It's been a while since I think I introduced myself, if I ever did so at all. So, by way of brief introduction, about a year ago, after 40 years of the sickness known as audiophilia, collecting recordings, programming music on FM radio in the 70s and now programming performing arts (including music) at our local university, I decided I'd collected about all the music I was interested in, the new stuff was crap and I needed a new hobby to replace another money-pit, auto racing.
Couple that decision with a late night drinking session with friends in the Library, History, and English departments that led to the realization "there's grant money in this!" and, former entrepreneur that I am, I was off and running.

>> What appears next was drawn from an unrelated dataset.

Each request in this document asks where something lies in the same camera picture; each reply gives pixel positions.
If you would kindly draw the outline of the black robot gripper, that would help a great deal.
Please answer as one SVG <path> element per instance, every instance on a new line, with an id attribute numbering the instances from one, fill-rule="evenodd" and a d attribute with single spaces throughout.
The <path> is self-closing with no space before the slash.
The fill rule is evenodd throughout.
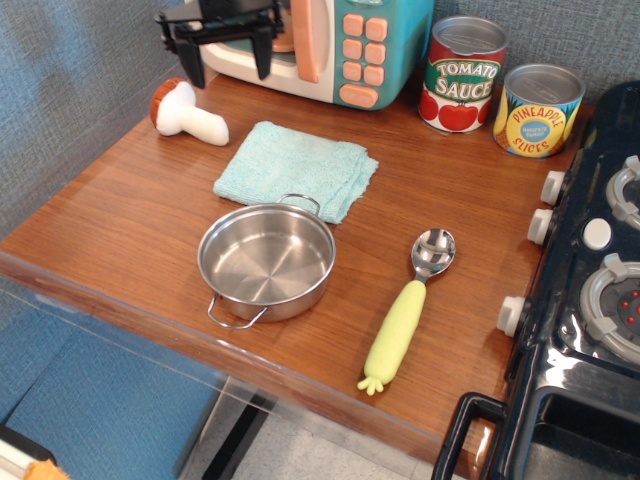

So I started a little recording studio upstairs from my office, using some stuff I bought and some stuff from a donation to the University. I'm learning. And I'm chasing local acoustic musicians, recording them, interviewing them, and archiving their stuff for the university library's Special Collections department. It's mostly bluegrass, but I've also encountered a delta-style fingerpicker who writes amazing blues tunes, a couple of folkies, a songwriter or two, and so on. Anyway, here's a few tracks from some of our efforts:
Love Come Home, by Bunch of Bluegrass
Wayfaring Stranger, by Bunch of Bluegrass
Moped Boogie, By Lon Eldredge
The basic equipment setup includes several KEL Audio mics (some 1s, a 2, a 3 and a 7) feeding a Tascam M50 board and a Teac 3440 recorder. We mix through some very gentle settings on an FMR RNC to a Focusrite Sapphire 24 converter which feeds a Macbook at 24/96 settings. The archived masters stay at 24/96 while distribution files are either 16/44.1 or 320 kbs mp3s, like these. I'm starting to play with a UREI 1176LN, a TubeTech CL1B, a couple of dbx 160s, and some other odds-n-ends from a heap of donated equipment from a now-gone studio in Chattanooga, but none of that is used on any of these recordings. I'd set up all of the good stuff from the donation, but there's no room on campus, so this effort is kind of a demonstration project to garner enough interest and funding to get it all put back together.
We also have some portable Marantz cassette decks to take feeds from the boards in several local venues, which adds to the archive very quickly.
Be curious to know your thoughts. There's also a blog (something of a requirement for grant applications) at reelrecording.wordpress.com if you're interested.